Motley Moose – Archive

Since 2008 – Progress Through Politics


“What’s the better human invention: words or music?” Floja Roja’s question in Friday’s “The Daily F Bomb” diary spurred a number of answers. Most people said “words” but didn’t explain why.

Whether written or spoken, why are words so essential to us? Words explain, they shine, they bind us together and tear us apart. They tell the stories of the ages, into the past and into the future.

Words mean more than what is set down on paper. It takes the human voice to infuse them with shades of deeper meaning. ~ Maya Angelou

What an astonishing thing a book is. It’s a flat object made from a tree with flexible parts on which are imprinted lots of funny dark squiggles. But one glance at it and you’re inside the mind of another person, maybe somebody dead for thousands of years. Across the millennia, an author is speaking clearly and silently inside your head, directly to you. Writing is perhaps the greatest of human inventions, binding together people who never knew each other, citizens of distant epochs. Books break the shackles of time. A book is proof that humans are capable of working magic. ~ Carl Sagan

As noted above by Angelou, meaning may be created by tone of voice. Consider, for example, the ways a person might state “John Boehner is a strong leader.” They may sound earnest; they may sound sarcastic. Their tone of voice lets us know their intent.

The specific platform of delivery can provide information for us, too. If we know a “news” item was published by the Onion, we expect it to be tongue in cheek, even if otherwise it is completely believable.
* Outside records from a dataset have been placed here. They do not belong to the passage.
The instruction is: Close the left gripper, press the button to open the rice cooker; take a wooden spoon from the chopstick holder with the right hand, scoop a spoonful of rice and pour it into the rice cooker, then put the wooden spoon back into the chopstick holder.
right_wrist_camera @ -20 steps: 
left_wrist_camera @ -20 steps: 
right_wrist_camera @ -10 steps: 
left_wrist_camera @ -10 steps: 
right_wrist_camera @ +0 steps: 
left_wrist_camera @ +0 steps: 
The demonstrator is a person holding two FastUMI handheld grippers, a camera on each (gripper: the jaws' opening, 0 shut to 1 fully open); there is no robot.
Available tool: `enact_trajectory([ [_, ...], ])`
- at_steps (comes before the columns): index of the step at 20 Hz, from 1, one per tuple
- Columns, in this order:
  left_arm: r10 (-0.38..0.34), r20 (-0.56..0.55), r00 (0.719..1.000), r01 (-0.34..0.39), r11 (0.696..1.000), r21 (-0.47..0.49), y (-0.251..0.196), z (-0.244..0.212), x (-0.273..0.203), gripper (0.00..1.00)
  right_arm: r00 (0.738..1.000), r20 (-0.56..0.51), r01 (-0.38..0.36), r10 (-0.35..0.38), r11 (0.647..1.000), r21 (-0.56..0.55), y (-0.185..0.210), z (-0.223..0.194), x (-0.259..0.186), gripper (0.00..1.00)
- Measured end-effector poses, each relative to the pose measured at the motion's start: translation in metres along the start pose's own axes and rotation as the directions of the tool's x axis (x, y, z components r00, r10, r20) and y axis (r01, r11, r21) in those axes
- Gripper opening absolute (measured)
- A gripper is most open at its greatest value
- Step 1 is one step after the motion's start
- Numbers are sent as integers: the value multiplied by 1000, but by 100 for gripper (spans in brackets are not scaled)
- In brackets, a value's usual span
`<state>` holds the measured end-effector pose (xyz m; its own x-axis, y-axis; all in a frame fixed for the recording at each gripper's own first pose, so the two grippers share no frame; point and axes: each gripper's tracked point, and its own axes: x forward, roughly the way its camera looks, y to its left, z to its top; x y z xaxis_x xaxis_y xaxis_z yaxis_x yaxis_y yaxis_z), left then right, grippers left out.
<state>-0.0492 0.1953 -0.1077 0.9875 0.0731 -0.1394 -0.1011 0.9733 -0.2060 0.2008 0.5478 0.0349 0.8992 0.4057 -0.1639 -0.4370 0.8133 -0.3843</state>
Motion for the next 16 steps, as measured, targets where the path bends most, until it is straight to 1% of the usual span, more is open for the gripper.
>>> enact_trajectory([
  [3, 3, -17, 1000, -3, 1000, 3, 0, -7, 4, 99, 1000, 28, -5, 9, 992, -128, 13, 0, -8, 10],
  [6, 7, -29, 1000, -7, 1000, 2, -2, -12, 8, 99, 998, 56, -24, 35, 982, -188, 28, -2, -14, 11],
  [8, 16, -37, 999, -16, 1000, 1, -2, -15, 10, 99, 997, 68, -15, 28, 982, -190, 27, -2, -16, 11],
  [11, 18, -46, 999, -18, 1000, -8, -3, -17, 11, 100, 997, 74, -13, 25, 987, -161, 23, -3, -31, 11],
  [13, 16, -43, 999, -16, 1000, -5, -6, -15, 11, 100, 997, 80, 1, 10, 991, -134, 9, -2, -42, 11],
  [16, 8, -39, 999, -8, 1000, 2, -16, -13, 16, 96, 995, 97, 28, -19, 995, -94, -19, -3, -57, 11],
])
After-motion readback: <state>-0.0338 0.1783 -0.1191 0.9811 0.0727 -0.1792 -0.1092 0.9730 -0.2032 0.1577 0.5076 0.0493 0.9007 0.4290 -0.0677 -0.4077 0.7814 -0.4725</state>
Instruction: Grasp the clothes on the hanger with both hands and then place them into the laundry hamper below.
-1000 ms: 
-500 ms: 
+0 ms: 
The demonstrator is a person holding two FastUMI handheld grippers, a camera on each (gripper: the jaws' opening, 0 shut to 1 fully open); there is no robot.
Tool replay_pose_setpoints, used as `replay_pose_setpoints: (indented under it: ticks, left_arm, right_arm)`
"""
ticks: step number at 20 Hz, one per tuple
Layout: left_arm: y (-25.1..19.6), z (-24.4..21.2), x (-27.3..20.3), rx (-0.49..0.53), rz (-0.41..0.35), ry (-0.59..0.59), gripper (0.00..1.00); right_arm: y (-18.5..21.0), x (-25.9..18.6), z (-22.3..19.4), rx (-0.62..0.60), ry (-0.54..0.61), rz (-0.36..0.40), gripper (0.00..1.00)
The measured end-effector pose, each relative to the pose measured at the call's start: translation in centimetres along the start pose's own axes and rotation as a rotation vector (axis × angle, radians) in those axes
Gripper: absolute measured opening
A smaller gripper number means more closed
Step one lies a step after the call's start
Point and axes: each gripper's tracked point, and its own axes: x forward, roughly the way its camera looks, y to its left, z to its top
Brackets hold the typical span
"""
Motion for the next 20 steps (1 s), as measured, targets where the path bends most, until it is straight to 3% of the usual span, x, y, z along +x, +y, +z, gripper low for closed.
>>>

Words have meaning. And yet, a word in isolation may have little power. Because words can have multiple meanings, and because humans use words imprecisely, context is everything.

Even when we are careful about which words we use, misunderstandings may arise. For example, PadreJM said Sunday, “I picked up a small fan this week…” I was not the only one who initially misunderstood. After all, many of us are fans of Padre. In fact, he was writing about an appliance with rotating blades, intended to provide some relief from the heat while celebrating Mass. Both the context of his other comments about the weather, as well as the rest of his statement, confirmed he was not writing about an admirer.

Words we think of as similar in meaning, in reality may be substantially different. For example, “eager” is not the same as “anxious,” though many people will note they are anxious for some event about which they are happy, not nervous. Again, context is key.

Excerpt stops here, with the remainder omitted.